Will Clift discusses the recent Employment Appeal Tribunal case of Scheldebouw v Evanson, in which the EAT upheld a Tribunal’s decision that a conversation during which the terms of a Settlement Agreement were discussed was not subject to without prejudice privilege, and could therefore be referred to in Employment Tribunal proceedings.
Mr Evanson was employed as Scheldebouw BV’s Chief Risk Officer. In October 2018, the Company decided to remove Mr Evanson’s role. On 12 October 2018, the parties met to discuss the termination of Mr Evanson’s employment. They agreed all of the terms of his dismissal, (including an enhanced redundancy payment) apart from holiday pay. None of the attendees at the meeting referred to it as being “without prejudice”. At the meeting, Mr Evanson and the Company agreed to enter into a Settlement Agreement.
However, the discussions ultimately broke down and no agreement was reached. Mr Evanson later brought a claim for unlawful deduction from wages in respect of his holiday pay. In his claim, he referred to the offer made by the Company during the meeting on 12 October 2018. The Company argued that this conversation was subject to without prejudice privilege and could not be referred to in the proceedings.
The Employment Tribunal’s decision
In making its decision on this point, the Employment Tribunal referred to the Court of Appeal’s decision in Barnetson v Framlington Group, in which the Court decided that, when deciding if a discussion or communication is subject to without prejudice privilege, the key question is whether, in the course of the negotiations in question, the parties contemplated, or might reasonably have contemplated, that the matter would result in legal proceedings if an agreement could not be reached.
Applying this rule, the Tribunal decided that the conversation was not subject to without prejudice privilege. The Company appealed the decision on a number of grounds.
The Employment Appeal Tribunal’s decision
The Employment Appeal Tribunal (EAT) upheld the Tribunal’s decision, and agreed with its conclusion that, at the time of the meeting on 12 October 2018, the parties did not contemplate, and would not reasonably have contemplated, that the discussions would result in legal proceedings if an agreement could not be reached. The EAT made a number of findings in support of reaching this conclusion, including:
- At the time of the meeting, the only major area of disagreement between the parties was the narrow issue of holiday pay.
- There was no dispute between the parties during the meeting, and the majority of the terms were agreed, meaning there was no reason to believe that the matter would end in a dispute.
- The terms reached in the meeting were described as a “gentleman’s agreement”.
- The Company’s proposal that Mr Evanson should enter into a Settlement Agreement did not indicate that it was contemplating the possibility of litigation – this was simply suggested as a sensible commercial precaution.

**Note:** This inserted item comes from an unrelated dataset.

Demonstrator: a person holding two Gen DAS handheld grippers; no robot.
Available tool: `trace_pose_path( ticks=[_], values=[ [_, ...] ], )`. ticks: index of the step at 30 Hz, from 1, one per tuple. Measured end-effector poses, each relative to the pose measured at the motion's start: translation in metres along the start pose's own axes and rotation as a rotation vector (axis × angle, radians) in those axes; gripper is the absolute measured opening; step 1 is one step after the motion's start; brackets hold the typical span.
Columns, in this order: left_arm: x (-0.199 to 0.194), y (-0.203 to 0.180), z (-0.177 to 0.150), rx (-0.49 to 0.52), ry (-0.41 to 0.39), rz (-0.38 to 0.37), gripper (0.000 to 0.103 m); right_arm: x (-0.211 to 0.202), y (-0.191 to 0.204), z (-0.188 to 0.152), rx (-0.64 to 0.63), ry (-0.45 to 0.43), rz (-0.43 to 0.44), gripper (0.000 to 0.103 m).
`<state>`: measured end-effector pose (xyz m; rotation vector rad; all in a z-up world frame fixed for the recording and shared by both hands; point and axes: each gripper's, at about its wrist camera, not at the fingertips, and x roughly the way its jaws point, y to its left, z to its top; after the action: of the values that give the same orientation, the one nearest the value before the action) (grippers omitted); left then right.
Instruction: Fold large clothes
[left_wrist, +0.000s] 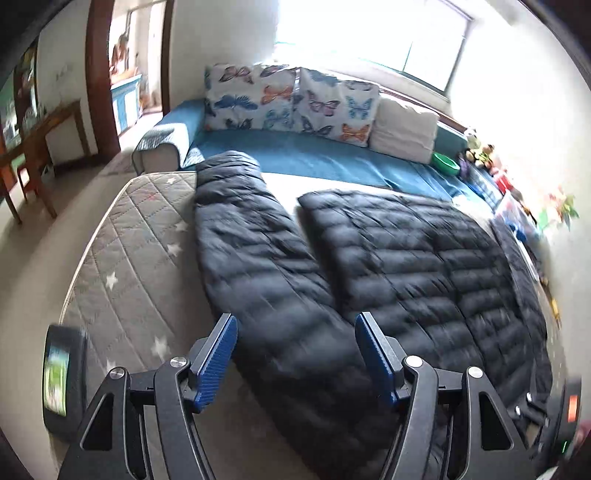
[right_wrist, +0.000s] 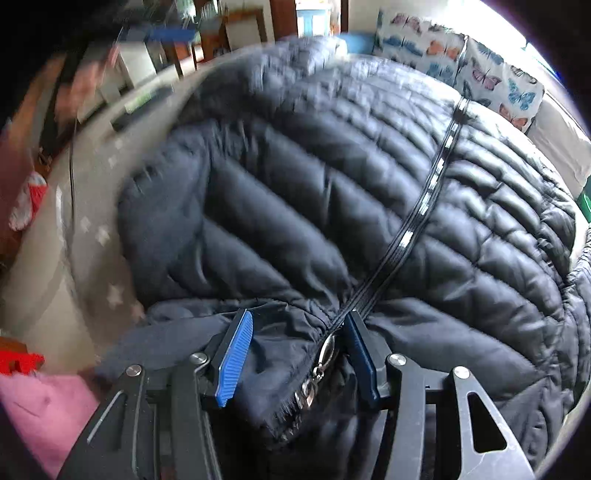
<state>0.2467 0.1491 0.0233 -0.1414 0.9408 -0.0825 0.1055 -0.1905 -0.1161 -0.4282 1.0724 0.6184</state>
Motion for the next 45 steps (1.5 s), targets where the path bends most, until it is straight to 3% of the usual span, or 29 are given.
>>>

- Neither the Company nor Mr Evanson referred to the meeting as “without prejudice”
- The Company did not take legal advice in relation to Mr Evanson’s departure.
Lessons for employers
It is noteworthy that the Tribunal and the EAT did not consider that the parties’ agreement (reached during the meeting) to enter into a settlement agreement indicated they believed that there was a prospect of the matter ending in litigation. This highlights the importance of not assuming that, simply because you are discussing agreed departure terms with an employee, those discussions will be subject to without prejudice privilege – there must be a dispute in existence (or a reasonable prospect of a dispute) for without prejudice privilege to apply. Employers should therefore (to the extent possible) take care not to say (or write) anything during such discussions which could damage their defence to any claim that an employee may bring at a later date.
Employers would also be well advised to, where possible, try and rely on the provisions within section 111A of the Employment Rights Act, under which the parties are prevented from referring to “pre-termination negotiations” in any later ordinary unfair dismissal Tribunal proceedings. Whilst these provisions can only be relied on in ordinary unfair dismissal claims (and so cannot, for example, be relied on in any discrimination claim), and are subject to other limitations, they can provide protection in circumstances where without prejudice privilege does not apply.